▶ _Exercise_
Where the string "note" occurs in a line of the data below, that line should be copied.

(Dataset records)
==============================
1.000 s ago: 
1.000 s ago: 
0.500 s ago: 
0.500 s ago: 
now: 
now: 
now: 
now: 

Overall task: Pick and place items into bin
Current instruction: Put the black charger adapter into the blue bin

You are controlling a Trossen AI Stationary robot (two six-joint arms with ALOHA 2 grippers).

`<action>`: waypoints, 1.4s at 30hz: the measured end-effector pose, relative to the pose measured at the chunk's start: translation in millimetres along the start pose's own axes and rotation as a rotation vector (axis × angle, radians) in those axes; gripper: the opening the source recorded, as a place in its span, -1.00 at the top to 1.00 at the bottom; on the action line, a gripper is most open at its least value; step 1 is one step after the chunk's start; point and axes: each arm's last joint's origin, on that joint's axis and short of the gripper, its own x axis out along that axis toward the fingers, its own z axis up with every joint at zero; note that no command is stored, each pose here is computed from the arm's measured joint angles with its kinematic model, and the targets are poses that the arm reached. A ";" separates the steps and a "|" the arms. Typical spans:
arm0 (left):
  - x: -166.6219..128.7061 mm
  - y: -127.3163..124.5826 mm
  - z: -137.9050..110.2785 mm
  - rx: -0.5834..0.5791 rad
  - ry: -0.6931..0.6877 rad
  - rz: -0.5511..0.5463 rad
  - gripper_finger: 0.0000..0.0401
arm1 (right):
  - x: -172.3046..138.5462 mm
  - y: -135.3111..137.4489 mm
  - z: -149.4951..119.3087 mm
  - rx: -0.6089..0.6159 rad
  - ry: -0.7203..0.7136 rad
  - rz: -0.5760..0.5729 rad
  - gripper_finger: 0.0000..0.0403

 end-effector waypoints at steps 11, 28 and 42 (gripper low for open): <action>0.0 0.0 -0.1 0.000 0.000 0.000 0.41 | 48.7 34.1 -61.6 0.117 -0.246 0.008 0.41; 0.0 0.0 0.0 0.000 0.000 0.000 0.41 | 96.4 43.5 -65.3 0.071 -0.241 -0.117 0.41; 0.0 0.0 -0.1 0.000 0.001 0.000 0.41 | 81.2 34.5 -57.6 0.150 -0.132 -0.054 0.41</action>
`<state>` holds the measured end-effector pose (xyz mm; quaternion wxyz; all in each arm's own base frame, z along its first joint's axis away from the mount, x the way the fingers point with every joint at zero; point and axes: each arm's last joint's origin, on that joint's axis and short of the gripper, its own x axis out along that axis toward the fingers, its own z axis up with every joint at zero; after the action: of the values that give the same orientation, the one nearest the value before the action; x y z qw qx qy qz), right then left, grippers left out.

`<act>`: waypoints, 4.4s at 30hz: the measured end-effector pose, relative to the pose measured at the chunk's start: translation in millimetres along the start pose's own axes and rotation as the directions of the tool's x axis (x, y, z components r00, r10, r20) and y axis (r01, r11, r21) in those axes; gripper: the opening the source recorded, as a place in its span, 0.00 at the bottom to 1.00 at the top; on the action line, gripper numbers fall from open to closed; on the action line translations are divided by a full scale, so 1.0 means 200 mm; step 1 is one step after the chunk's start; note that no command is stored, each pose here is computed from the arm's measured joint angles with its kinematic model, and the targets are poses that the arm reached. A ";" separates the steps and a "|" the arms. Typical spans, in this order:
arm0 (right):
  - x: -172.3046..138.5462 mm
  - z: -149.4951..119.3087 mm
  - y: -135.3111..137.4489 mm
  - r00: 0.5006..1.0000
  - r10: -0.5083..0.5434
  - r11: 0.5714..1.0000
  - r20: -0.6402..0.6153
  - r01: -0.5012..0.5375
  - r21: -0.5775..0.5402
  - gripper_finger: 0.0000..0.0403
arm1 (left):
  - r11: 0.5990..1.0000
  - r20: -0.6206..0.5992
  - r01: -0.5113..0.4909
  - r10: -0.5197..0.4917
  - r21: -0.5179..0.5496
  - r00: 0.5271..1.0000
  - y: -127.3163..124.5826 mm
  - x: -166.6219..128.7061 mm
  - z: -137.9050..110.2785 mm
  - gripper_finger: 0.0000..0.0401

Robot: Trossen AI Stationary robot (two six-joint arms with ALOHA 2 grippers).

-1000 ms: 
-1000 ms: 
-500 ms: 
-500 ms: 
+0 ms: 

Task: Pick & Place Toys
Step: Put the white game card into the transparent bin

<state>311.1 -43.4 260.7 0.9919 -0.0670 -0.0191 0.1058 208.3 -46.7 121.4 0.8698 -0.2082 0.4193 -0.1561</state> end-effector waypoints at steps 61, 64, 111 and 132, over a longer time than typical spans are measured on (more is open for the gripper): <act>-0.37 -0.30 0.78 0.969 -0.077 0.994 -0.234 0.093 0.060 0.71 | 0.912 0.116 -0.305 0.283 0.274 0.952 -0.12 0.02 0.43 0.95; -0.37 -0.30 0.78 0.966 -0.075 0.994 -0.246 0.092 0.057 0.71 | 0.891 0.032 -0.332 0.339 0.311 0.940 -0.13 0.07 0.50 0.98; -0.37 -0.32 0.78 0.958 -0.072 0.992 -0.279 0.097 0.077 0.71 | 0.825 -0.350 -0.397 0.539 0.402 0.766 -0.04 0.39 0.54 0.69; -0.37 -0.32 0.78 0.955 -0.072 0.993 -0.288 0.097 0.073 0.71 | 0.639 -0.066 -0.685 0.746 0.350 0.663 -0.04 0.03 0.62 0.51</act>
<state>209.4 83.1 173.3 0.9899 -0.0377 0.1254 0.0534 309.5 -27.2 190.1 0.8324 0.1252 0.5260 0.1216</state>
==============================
▶ _Solution to the exercise_
`<action>`: waypoints, 1.4s at 30hz: the measured end-effector pose, relative to the pose measured at the chunk's start: translation in millimetres along the start pose's own axes and rotation as a rotation vector (axis × angle, radians) in those axes; gripper: the opening the source recorded, as a place in its span, -1.00 at the top to 1.00 at the bottom; on the action line, a gripper is most open at its least value; step 1 is one step after the chunk's start; point and axes: each arm's last joint's origin, on that joint's axis and short of the gripper, its own x axis out along that axis toward the fingers, its own z axis up with every joint at zero; note that no command is stored, each pose here is computed from the arm's measured joint angles with its kinematic model, and the targets are poses that the arm reached. A ";" separates the steps and a "|" the arms. Typical spans:
`<act>`: waypoints, 4.4s at 30hz: the measured end-effector pose, relative to the pose measured at the chunk's start: translation in millimetres along the start pose's own axes and rotation as the directions of the tool's x axis (x, y, z components r00, r10, r20) and y axis (r01, r11, r21) in those axes; gripper: the opening the source recorded, as a place in its span, 0.00 at the bottom to 1.00 at the top; on the action line, gripper numbers fall from open to closed; on the action line translations are divided by a full scale, so 1.0 means 200 mm; step 1 is one step after the chunk's start; note that no command is stored, each pose here is computed from the arm's measured joint angles with its kinematic model, and the targets are poses that the arm reached. A ";" separates the steps and a "|" the arms. Typical spans, in this order:

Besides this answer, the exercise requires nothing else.